Task brief: I'd like every line in the following listing that holds "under" copied.

Records supplied:
== Segment start ==

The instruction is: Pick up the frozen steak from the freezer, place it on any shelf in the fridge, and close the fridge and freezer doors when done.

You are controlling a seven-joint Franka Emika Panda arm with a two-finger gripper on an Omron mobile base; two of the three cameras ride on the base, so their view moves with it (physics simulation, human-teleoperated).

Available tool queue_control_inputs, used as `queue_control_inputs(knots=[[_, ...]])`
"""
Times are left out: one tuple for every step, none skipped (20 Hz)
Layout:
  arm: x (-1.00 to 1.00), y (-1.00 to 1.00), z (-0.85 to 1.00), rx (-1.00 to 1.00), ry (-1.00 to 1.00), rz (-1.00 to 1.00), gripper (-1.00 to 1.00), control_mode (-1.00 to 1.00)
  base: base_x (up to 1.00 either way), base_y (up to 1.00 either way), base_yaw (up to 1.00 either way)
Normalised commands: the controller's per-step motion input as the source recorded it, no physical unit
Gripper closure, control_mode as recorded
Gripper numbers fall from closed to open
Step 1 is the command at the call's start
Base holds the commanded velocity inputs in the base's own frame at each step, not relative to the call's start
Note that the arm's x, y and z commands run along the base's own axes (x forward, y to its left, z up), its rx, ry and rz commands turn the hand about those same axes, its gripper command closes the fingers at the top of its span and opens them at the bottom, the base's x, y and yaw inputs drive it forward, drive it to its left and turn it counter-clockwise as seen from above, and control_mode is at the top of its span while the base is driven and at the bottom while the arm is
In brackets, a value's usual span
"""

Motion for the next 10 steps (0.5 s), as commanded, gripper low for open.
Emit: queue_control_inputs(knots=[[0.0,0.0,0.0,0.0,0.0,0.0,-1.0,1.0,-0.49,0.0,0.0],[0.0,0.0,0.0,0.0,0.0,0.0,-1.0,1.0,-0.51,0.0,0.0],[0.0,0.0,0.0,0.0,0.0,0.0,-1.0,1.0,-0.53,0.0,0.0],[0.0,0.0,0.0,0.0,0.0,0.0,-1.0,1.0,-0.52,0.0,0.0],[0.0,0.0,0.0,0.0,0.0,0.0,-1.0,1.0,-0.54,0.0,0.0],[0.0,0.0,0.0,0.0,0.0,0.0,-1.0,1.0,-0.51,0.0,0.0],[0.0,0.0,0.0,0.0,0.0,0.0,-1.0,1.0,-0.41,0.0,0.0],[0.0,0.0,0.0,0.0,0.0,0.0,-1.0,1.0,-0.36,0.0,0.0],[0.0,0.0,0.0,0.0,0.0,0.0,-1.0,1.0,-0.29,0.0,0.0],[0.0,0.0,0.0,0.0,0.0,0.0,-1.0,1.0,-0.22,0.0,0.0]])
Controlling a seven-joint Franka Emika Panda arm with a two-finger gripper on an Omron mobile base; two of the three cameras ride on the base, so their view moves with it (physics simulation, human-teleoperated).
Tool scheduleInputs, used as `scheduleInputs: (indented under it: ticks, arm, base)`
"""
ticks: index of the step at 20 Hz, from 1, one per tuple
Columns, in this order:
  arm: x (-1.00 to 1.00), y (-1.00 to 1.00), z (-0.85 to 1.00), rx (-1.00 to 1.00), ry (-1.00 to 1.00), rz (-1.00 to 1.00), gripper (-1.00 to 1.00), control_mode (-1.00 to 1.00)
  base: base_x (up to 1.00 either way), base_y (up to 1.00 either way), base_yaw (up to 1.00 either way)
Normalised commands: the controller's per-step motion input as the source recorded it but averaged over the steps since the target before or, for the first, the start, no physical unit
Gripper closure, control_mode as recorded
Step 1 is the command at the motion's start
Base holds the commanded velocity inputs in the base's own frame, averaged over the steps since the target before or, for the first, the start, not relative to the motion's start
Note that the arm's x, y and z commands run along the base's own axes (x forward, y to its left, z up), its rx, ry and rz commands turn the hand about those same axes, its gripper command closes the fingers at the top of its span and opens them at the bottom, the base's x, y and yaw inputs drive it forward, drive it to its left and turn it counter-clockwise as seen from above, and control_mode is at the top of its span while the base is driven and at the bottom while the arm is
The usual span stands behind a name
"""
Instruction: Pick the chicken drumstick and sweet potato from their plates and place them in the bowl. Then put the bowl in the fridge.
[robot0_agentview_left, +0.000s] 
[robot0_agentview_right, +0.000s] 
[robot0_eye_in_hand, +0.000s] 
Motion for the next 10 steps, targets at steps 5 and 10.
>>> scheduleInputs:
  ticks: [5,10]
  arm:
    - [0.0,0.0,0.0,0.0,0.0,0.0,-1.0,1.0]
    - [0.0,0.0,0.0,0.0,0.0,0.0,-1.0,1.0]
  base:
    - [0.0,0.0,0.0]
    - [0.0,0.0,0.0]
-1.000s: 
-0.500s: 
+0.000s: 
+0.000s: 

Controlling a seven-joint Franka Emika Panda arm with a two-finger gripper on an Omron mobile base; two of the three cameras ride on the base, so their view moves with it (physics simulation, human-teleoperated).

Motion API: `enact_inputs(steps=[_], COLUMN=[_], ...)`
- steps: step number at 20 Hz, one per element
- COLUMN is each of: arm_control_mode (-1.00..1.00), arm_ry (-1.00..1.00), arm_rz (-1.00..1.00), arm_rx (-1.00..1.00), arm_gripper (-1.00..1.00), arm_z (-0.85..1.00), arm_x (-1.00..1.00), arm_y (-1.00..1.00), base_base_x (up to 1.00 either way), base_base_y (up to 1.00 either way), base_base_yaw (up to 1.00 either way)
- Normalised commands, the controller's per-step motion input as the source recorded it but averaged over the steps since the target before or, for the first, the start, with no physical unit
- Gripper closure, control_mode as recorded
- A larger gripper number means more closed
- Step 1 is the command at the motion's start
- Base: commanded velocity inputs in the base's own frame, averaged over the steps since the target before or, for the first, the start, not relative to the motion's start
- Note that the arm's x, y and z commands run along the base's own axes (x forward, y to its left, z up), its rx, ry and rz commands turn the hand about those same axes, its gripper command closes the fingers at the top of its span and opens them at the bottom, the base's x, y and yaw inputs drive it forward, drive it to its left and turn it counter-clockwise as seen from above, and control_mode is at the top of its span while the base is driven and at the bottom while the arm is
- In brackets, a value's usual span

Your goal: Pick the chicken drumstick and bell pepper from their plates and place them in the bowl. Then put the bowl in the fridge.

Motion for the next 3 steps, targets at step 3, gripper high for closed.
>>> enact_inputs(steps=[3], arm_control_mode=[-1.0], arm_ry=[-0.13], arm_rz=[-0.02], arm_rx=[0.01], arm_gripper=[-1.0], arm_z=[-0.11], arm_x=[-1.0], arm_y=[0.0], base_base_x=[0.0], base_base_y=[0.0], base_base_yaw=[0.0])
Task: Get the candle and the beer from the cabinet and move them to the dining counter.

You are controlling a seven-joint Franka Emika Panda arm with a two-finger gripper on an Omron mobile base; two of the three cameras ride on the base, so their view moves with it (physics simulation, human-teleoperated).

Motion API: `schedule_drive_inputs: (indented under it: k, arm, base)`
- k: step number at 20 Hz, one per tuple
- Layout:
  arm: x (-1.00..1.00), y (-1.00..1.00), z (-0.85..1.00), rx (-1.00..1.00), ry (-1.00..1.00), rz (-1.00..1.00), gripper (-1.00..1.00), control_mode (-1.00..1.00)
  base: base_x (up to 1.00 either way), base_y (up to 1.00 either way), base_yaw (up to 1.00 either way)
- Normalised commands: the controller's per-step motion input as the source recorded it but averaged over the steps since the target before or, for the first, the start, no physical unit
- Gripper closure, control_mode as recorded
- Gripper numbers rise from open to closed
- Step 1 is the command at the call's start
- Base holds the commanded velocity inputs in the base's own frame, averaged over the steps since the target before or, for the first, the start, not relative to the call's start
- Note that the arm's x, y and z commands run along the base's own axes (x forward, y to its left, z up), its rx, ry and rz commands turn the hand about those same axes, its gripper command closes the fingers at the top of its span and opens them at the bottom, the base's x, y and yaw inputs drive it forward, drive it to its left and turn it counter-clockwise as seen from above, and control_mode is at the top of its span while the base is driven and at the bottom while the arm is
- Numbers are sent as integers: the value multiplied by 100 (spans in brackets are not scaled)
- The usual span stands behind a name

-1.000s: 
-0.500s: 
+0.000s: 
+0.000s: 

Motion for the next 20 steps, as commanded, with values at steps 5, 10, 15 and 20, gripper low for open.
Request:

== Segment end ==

Task response:
Tool scheduleInputs, used as `scheduleInputs: (indented under it: ticks, arm, base)`
Motion API: `schedule_drive_inputs: (indented under it: k, arm, base)`

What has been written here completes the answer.